STORED DATA:
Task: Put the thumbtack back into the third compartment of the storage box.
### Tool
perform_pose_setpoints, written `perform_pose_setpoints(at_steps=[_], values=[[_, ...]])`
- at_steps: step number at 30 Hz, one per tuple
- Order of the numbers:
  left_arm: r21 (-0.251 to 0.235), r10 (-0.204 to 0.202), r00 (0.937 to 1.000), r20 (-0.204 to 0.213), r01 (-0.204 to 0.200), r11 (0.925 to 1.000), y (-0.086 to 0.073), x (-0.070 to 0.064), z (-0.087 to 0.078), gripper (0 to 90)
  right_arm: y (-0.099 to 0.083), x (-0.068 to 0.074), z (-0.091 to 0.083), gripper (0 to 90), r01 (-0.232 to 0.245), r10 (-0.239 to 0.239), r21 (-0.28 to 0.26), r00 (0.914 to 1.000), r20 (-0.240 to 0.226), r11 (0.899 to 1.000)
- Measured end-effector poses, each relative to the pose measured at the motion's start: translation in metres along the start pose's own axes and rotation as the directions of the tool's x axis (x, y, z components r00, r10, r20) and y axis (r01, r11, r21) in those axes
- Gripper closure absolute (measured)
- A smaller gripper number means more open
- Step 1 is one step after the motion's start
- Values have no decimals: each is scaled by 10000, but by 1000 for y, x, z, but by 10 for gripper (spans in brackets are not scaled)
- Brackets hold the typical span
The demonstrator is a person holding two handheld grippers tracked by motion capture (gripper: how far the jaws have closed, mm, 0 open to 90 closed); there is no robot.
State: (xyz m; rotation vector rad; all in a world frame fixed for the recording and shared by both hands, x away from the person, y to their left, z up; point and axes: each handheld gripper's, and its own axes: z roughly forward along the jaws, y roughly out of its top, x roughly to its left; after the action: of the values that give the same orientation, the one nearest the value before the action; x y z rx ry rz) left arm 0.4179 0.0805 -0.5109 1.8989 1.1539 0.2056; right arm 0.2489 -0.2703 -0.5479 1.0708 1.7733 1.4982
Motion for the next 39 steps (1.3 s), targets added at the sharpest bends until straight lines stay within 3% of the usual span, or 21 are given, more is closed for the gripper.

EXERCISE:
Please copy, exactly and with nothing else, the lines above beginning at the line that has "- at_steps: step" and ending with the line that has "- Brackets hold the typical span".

PROBLEM SOLUTION:
- at_steps: step number at 30 Hz, one per tuple
- Order of the numbers:
  left_arm: r21 (-0.251 to 0.235), r10 (-0.204 to 0.202), r00 (0.937 to 1.000), r20 (-0.204 to 0.213), r01 (-0.204 to 0.200), r11 (0.925 to 1.000), y (-0.086 to 0.073), x (-0.070 to 0.064), z (-0.087 to 0.078), gripper (0 to 90)
  right_arm: y (-0.099 to 0.083), x (-0.068 to 0.074), z (-0.091 to 0.083), gripper (0 to 90), r01 (-0.232 to 0.245), r10 (-0.239 to 0.239), r21 (-0.28 to 0.26), r00 (0.914 to 1.000), r20 (-0.240 to 0.226), r11 (0.899 to 1.000)
- Measured end-effector poses, each relative to the pose measured at the motion's start: translation in metres along the start pose's own axes and rotation as the directions of the tool's x axis (x, y, z components r00, r10, r20) and y axis (r01, r11, r21) in those axes
- Gripper closure absolute (measured)
- A smaller gripper number means more open
- Step 1 is one step after the motion's start
- Values have no decimals: each is scaled by 10000, but by 1000 for y, x, z, but by 10 for gripper (spans in brackets are not scaled)
- Brackets hold the typical span

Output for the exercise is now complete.